Dzisiaj powiedziałbym nawet dobitniej: nie dzieli nas już nawet historia, tylko jeden jej fragment. Właśnie zbrodnia galicyjsko-wołyńska. Odmienność polskiego i ukraińskiego spojrzenia na tę kwestię jest bardzo duża. Jednak niezależnie od tego jak w swoich ocenach różnią się polscy badacze, to właściwie wszyscy oni godzą się, że była to polska tragedia i zbrodnia, której w żaden sposób nie wolno usprawiedliwiać. Polscy historycy zgadzają się również, że w żadnym wypadku nie można postawić znaku równości pomiędzy działaniami odwetowymi polskiego podziemia, a zorganizowaną operacją UPA. Ta ostatnia była akcją etnicznego czyszczenia, prowadzoną na terenie kilku województw. Z kolei polski odwet miał charakter lokalny, jest to zjawisko w żaden sposób nieporównywalne.
Polecamy e-book: „Źródła nienawiści. Konflikty etniczne w krajach postkomunistycznych”
Jeżeli chodzi o stronę ukraińską, to są tacy profesorowie jak Ihor Iljuszyn, który ocenia zbrodnie galicyjsko-wołyńską jednoznacznie. Poza wąskimi, faktograficznymi sprawami dzieli nas jedno. Ja uważam, że przeprowadzona wtedy czystka etniczna spełnia definicję ludobójstwa.
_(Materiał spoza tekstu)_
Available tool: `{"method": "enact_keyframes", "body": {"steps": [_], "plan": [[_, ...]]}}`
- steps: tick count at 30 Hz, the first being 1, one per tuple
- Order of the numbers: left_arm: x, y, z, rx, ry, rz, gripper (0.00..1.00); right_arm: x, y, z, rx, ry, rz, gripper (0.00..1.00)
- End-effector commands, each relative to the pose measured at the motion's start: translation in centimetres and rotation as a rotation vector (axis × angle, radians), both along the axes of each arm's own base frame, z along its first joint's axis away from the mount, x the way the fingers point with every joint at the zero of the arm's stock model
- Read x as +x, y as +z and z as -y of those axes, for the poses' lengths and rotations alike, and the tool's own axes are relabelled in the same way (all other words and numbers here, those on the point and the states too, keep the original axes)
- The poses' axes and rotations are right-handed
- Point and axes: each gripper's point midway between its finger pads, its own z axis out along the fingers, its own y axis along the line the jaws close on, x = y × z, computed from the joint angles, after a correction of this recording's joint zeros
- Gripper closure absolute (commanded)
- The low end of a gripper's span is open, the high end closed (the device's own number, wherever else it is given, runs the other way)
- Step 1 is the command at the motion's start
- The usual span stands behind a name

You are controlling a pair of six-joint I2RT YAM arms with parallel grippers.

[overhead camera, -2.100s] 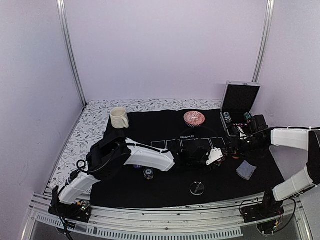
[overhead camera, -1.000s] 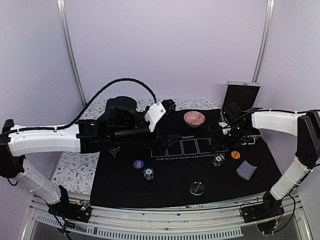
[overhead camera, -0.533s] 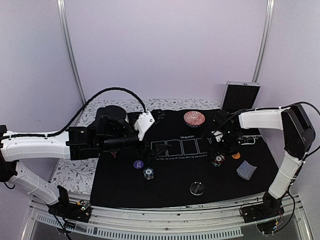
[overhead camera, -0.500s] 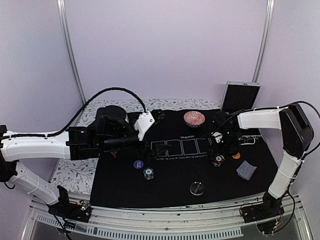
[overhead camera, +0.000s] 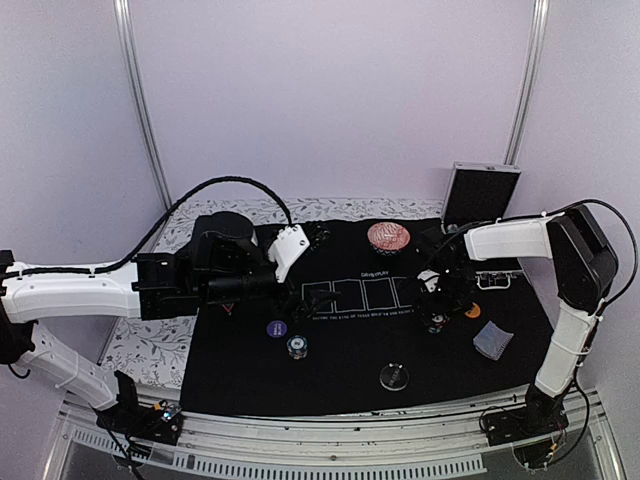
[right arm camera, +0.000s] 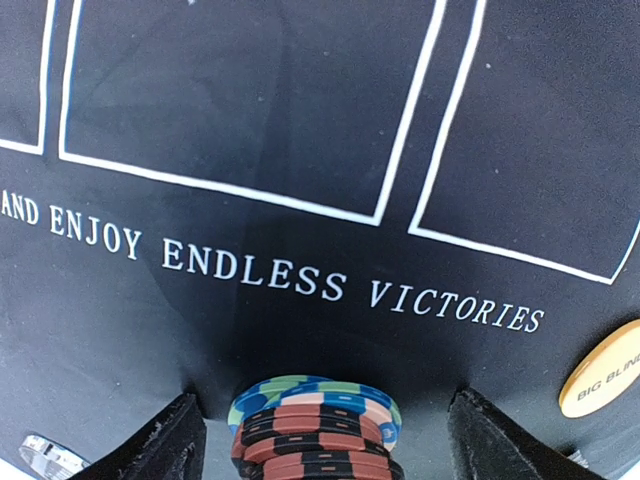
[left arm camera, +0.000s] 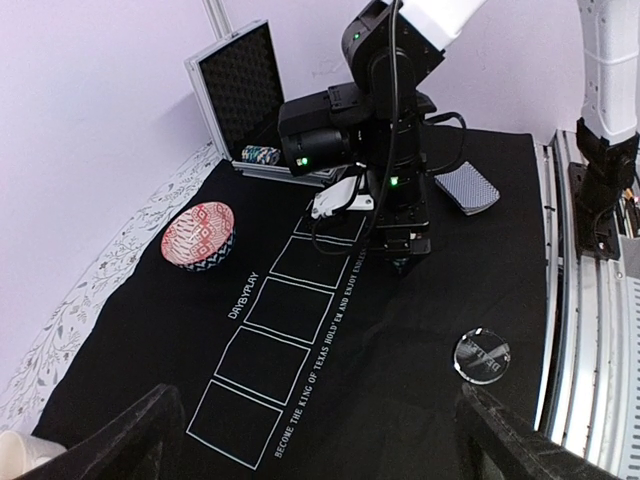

Iljuszyn sądzi zaś, że historyk nie powinien czynić tego typu odniesień. Jego zdaniem rola naukowca kończy się w momencie opisania przebiegu wydarzeń.
Ale profesor Iljuszyn stanowi wyjątek. W swej książce pokazałem dobitnie: w gruncie rzeczy ukraińska historiografia nie zajmuje się tym tematem. A jeżeli się zajmuje, to czyni to w wybitnie nieprofesjonalny sposób. W książce przytoczyłem przykład doktora Wołodymyra Wiatrowycza, którego książka ukazała się niedawno niestety i w Polsce. Mówię niestety, bo jest to pozycja wyjątkowo nieudana, absolutnie nieprofesjonalna, niemerytoryczna, niemająca żadnych cech pracy naukowej. To pamflet, esej z ideologicznym założeniem.
Kiedy czytałem książkę Wiatrowycza, który pisze o zbrodni galicyjsko-wołyńskiej, to miałem wrażenie, że autor wręcz kpi ze mnie i innych polskich historyków. Pisze on o zabitych wtedy Polakach w duchu: w sumie nie wiadomo co się z nimi stało. Przypomina to słynne powiedzenie Stalina w sprawie zaginionych, jak się później ukazało zamordowanych 20 tysięcy polskich oficerów. W rozmowie z rządem polskim dyktator miał stwierdzić: „A może uciekli do Mandżurii?”.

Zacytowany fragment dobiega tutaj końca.